File metadata and controls

84 lines (58 loc) · 2.6 KB

r[input]

Input format

r[input.syntax]

CHAR -> [U+0000-U+D7FF U+E000-U+10FFFF] // a Unicode scalar value

ASCII -> [U+0000-U+007F]

NUL -> U+0000

EOF -> !CHAR  // End of file or input

r[input.intro] This chapter describes how a source file is interpreted as a sequence of tokens.

See Crates and source files for a description of how programs are organised into files.

r[input.encoding]

Source encoding

r[input.encoding.utf8] Each source file is interpreted as a sequence of Unicode characters encoded in UTF-8.

r[input.encoding.invalid] It is an error if the file is not valid UTF-8.

r[input.byte-order-mark]

Byte order mark removal

If the first character in the sequence is U+FEFF (BYTE ORDER MARK), it is removed.

r[input.crlf]

CRLF normalization

Each pair of characters U+000D (CR) immediately followed by U+000A (LF) is replaced by a single U+000A (LF). This happens once, not repeatedly, so after the normalization, there can still exist U+000D (CR) immediately followed by U+000A (LF) in the input (e.g. if the raw input contained "CR CR LF LF").

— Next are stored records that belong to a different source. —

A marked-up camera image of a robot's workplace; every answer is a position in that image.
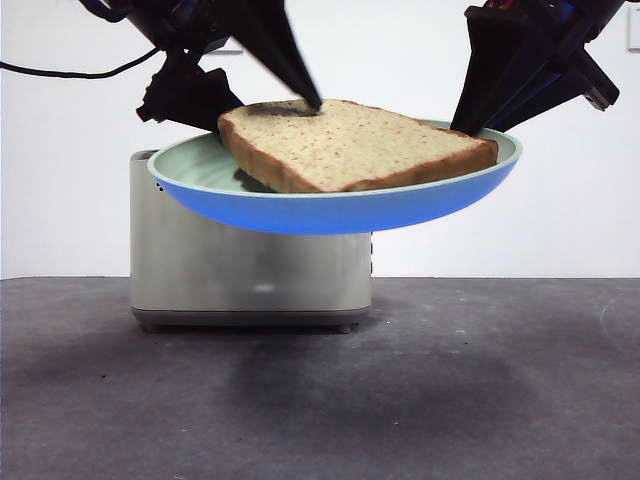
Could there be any cream and steel toaster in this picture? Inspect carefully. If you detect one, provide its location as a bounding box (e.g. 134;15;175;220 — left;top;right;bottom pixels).
129;148;376;334

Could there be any white wall switch plate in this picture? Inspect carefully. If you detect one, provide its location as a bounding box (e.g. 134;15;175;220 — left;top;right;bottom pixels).
626;7;640;52

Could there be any pale green round plate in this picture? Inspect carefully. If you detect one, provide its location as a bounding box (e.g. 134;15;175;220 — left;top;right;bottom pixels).
146;119;524;237

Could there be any white wall power socket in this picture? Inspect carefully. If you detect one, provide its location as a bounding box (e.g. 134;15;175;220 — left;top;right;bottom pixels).
202;41;245;56

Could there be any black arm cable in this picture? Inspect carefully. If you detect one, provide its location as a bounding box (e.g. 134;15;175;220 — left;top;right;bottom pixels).
0;47;161;80

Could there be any toasted bread slice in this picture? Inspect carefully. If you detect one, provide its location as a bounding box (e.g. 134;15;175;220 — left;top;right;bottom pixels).
217;98;501;194

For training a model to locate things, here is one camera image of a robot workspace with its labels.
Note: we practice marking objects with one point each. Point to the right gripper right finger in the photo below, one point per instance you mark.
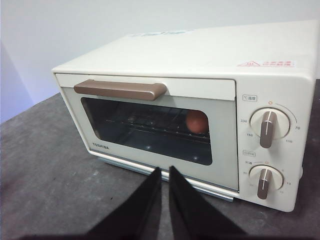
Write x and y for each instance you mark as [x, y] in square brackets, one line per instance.
[197, 215]

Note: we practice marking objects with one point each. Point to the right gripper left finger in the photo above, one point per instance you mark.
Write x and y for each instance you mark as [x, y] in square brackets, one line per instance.
[130, 212]

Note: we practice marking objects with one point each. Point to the brown egg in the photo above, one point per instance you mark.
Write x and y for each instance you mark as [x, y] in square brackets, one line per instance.
[197, 121]

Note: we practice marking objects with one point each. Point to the small cream oven knob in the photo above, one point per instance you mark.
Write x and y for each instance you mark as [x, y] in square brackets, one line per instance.
[266, 182]

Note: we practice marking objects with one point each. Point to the large cream oven knob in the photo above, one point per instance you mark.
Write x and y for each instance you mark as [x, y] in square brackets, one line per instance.
[270, 127]

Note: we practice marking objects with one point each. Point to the cream toaster oven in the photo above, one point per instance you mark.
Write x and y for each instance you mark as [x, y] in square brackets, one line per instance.
[175, 55]

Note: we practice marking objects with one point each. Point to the red warning sticker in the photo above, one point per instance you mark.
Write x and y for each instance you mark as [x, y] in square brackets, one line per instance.
[266, 64]

Other occurrences of the character U+000D (CR) are left in place (they are treated as whitespace).

r[input.shebang]

Shebang removal

r[input.shebang.removal] If a shebang is present, it is removed from the input sequence (and is therefore ignored).

r[input.frontmatter]

Frontmatter removal

r[input.frontmatter.removal] If the remaining input begins with a frontmatter fence, optionally preceded by lines containing only whitespace, the frontmatter and any preceding whitespace are removed.

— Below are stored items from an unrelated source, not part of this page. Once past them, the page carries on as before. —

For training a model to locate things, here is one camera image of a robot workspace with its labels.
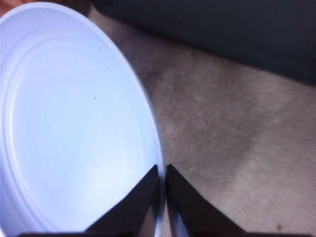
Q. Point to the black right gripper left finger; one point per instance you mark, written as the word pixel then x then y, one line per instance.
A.
pixel 133 209

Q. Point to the black rectangular tray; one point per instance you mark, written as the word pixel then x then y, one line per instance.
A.
pixel 222 24

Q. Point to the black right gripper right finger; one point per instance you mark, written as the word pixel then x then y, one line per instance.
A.
pixel 195 209

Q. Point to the blue round plate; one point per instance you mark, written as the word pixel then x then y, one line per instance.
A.
pixel 74 111

For example, given the following file:

--- cargo
package.edition = "2024"
---

fn main() {}

The first three lines (the opening fence, body, and closing fence) would be removed, leaving an empty line followed by fn main() {}.

r[input.tokenization]

Tokenization

The resulting sequence of characters is then converted into tokens as described in the remainder of this chapter.

Note

The standard library [include!] macro applies the following transformations to the file it reads:

  • Byte order mark removal.
  • CRLF normalization.
  • Shebang and frontmatter removal when invoked in an item context (as opposed to expression or statement contexts).

The [include_str!] and [include_bytes!] macros do not apply these transformations.